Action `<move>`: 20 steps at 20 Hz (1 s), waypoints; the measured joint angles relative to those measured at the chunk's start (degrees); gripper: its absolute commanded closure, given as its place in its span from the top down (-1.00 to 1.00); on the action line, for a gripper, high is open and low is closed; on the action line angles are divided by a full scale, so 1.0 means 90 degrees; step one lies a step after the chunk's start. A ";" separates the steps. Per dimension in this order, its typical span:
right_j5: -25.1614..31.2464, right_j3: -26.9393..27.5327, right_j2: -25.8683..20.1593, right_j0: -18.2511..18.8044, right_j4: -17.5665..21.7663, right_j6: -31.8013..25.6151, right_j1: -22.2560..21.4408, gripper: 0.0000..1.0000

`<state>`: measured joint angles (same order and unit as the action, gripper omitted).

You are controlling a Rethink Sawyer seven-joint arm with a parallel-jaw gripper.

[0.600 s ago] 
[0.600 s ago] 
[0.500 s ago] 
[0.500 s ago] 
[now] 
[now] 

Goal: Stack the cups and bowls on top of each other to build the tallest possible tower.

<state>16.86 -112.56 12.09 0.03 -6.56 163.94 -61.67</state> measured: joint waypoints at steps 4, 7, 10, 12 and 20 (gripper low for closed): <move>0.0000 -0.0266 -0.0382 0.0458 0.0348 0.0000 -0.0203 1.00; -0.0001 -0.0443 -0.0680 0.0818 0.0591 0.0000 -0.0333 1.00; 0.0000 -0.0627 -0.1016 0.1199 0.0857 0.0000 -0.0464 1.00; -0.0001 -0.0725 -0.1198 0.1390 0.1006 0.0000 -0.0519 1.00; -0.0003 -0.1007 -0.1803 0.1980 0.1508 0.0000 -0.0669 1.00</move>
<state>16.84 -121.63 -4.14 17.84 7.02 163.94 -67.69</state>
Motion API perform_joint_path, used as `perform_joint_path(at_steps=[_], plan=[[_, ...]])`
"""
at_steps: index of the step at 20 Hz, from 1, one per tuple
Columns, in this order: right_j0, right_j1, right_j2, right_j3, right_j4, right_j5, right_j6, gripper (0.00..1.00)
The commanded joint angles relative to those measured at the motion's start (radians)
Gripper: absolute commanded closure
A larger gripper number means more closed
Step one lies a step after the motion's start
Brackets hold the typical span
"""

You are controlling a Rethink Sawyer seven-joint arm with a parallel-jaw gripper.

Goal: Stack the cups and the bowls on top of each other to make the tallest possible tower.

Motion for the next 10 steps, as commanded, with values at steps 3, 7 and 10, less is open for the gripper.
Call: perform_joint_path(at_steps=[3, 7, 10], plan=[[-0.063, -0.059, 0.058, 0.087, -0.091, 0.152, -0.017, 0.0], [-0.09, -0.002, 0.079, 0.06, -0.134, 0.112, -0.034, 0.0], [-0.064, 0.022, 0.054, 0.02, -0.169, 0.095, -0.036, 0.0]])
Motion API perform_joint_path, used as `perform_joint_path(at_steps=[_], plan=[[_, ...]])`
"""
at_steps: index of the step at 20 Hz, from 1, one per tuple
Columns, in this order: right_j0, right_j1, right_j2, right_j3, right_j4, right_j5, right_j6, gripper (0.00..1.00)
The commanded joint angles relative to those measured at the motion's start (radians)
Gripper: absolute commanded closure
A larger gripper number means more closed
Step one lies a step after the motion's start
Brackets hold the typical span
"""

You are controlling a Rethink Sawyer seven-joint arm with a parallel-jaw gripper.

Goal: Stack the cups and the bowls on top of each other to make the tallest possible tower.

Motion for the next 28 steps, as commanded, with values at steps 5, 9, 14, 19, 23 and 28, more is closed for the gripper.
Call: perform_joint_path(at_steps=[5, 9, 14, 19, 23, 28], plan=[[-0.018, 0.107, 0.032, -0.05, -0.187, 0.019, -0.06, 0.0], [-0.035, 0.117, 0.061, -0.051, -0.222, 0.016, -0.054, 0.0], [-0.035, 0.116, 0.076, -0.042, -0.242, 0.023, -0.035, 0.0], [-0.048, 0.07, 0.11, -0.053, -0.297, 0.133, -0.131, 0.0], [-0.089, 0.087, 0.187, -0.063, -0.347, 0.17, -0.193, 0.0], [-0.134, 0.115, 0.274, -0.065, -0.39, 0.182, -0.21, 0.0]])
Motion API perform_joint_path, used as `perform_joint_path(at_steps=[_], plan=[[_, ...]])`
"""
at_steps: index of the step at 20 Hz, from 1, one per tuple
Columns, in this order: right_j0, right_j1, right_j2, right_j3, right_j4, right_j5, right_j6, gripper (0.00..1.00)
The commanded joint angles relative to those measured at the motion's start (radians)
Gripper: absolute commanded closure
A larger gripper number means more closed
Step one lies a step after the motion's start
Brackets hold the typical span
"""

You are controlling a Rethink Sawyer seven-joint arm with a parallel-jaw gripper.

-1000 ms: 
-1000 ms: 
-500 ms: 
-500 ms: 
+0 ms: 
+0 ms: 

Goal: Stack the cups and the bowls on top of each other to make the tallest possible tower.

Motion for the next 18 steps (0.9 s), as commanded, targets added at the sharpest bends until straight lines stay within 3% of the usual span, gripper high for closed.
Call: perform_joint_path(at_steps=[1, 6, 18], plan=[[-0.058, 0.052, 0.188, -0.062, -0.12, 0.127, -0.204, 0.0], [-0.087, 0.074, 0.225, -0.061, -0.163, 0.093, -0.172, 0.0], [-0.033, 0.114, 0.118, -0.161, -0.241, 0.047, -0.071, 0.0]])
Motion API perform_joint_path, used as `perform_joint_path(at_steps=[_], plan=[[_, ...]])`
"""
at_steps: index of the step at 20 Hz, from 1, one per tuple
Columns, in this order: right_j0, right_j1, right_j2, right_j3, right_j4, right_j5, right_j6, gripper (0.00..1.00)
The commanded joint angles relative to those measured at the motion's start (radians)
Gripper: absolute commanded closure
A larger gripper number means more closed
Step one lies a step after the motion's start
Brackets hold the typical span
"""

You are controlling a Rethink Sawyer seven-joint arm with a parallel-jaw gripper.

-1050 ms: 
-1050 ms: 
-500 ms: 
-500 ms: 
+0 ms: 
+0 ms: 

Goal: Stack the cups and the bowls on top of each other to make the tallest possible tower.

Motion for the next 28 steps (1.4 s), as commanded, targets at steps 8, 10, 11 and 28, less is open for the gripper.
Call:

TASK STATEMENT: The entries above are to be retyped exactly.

TASK ANSWER:
Action `<move>`: 20 steps at 20 Hz (1 s), waypoints; the measured joint angles relative to those measured at the chunk's start (degrees); gripper: its absolute commanded closure, given as its place in its span from the top down (-1.00 to 1.00); on the action line, for a gripper, high is open and low is closed; on the action line angles are divided by a full scale, so 1.0 means 90 degrees; step one lies a step after the chunk's start. A ";" separates the steps. Per dimension in this order, its typical span:
right_j5: -25.1614..31.2464, right_j3: -26.9393..27.5327, right_j2: -25.8683..20.1593, right_j0: -18.2511..18.8044, right_j4: -17.5665..21.7663, right_j6: -31.8013..25.6151, right_j1: -22.2560..21.4408, gripper: 0.0000..1.0000

`<state>`: measured joint angles (same order and unit as the action, gripper omitted).

You are controlling a Rethink Sawyer seven-joint arm with a parallel-jaw gripper.

[0.600 s ago] 
[0.600 s ago] 
[0.500 s ago] 
[0.500 s ago] 
[now] 
[now] 

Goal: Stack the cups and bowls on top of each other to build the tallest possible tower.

<state>16.86 -112.56 12.09 0.03 -6.56 163.94 -61.67</state> measured: joint waypoints at steps 4, 7, 10, 12 and 20 (gripper low for closed): <move>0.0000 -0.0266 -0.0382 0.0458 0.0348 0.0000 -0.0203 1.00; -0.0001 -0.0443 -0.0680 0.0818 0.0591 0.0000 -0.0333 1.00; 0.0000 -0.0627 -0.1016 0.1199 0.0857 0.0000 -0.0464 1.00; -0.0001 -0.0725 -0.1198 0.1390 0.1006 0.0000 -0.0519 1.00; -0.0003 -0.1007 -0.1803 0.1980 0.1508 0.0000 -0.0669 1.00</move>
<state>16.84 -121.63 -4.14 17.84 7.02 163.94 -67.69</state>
Motion API perform_joint_path, used as `perform_joint_path(at_steps=[_], plan=[[_, ...]])`
"""
at_steps: index of the step at 20 Hz, from 1, one per tuple
Columns, in this order: right_j0, right_j1, right_j2, right_j3, right_j4, right_j5, right_j6, gripper (0.00..1.00)
The commanded joint angles relative to those measured at the motion's start (radians)
Gripper: absolute commanded closure
A larger gripper number means more closed
Step one lies a step after the motion's start
Brackets hold the typical span
"""

You are controlling a Rethink Sawyer seven-joint arm with a parallel-jaw gripper.

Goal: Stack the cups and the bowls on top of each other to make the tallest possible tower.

Motion for the next 10 steps, as commanded, with values at steps 3, 7 and 10, less is open for the gripper.
Call: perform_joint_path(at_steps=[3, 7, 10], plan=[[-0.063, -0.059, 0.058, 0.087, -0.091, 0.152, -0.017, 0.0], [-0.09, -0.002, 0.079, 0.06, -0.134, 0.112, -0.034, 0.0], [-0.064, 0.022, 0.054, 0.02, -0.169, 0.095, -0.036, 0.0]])
Motion API perform_joint_path, used as `perform_joint_path(at_steps=[_], plan=[[_, ...]])`
"""
at_steps: index of the step at 20 Hz, from 1, one per tuple
Columns, in this order: right_j0, right_j1, right_j2, right_j3, right_j4, right_j5, right_j6, gripper (0.00..1.00)
The commanded joint angles relative to those measured at the motion's start (radians)
Gripper: absolute commanded closure
A larger gripper number means more closed
Step one lies a step after the motion's start
Brackets hold the typical span
"""

You are controlling a Rethink Sawyer seven-joint arm with a parallel-jaw gripper.

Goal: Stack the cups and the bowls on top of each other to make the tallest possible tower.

Motion for the next 28 steps, as commanded, with values at steps 5, 9, 14, 19, 23 and 28, more is closed for the gripper.
Call: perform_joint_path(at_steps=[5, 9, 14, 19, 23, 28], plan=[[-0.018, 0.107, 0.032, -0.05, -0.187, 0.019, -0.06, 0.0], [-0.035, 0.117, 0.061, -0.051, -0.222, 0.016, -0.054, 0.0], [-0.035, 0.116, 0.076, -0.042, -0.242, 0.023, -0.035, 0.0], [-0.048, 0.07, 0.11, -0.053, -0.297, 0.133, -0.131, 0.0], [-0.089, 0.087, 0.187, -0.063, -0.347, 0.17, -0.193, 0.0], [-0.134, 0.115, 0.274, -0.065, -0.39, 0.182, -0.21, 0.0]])
Motion API perform_joint_path, used as `perform_joint_path(at_steps=[_], plan=[[_, ...]])`
"""
at_steps: index of the step at 20 Hz, from 1, one per tuple
Columns, in this order: right_j0, right_j1, right_j2, right_j3, right_j4, right_j5, right_j6, gripper (0.00..1.00)
The commanded joint angles relative to those measured at the motion's start (radians)
Gripper: absolute commanded closure
A larger gripper number means more closed
Step one lies a step after the motion's start
Brackets hold the typical span
"""

You are controlling a Rethink Sawyer seven-joint arm with a parallel-jaw gripper.

-1000 ms: 
-1000 ms: 
-500 ms: 
-500 ms: 
+0 ms: 
+0 ms: 

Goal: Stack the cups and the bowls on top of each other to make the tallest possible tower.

Motion for the next 18 steps (0.9 s), as commanded, targets added at the sharpest bends until straight lines stay within 3% of the usual span, gripper high for closed.
Call: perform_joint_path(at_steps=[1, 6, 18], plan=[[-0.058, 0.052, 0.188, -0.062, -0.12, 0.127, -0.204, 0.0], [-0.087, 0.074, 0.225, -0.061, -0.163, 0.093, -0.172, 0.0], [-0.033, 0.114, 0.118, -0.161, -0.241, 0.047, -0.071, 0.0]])
Motion API perform_joint_path, used as `perform_joint_path(at_steps=[_], plan=[[_, ...]])`
"""
at_steps: index of the step at 20 Hz, from 1, one per tuple
Columns, in this order: right_j0, right_j1, right_j2, right_j3, right_j4, right_j5, right_j6, gripper (0.00..1.00)
The commanded joint angles relative to those measured at the motion's start (radians)
Gripper: absolute commanded closure
A larger gripper number means more closed
Step one lies a step after the motion's start
Brackets hold the typical span
"""

You are controlling a Rethink Sawyer seven-joint arm with a parallel-jaw gripper.

-1050 ms: 
-1050 ms: 
-500 ms: 
-500 ms: 
+0 ms: 
+0 ms: 

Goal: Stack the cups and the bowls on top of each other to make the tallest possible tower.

Motion for the next 28 steps (1.4 s), as commanded, targets at steps 8, 10, 11 and 28, less is open for the gripper.
Call:

No further output remains.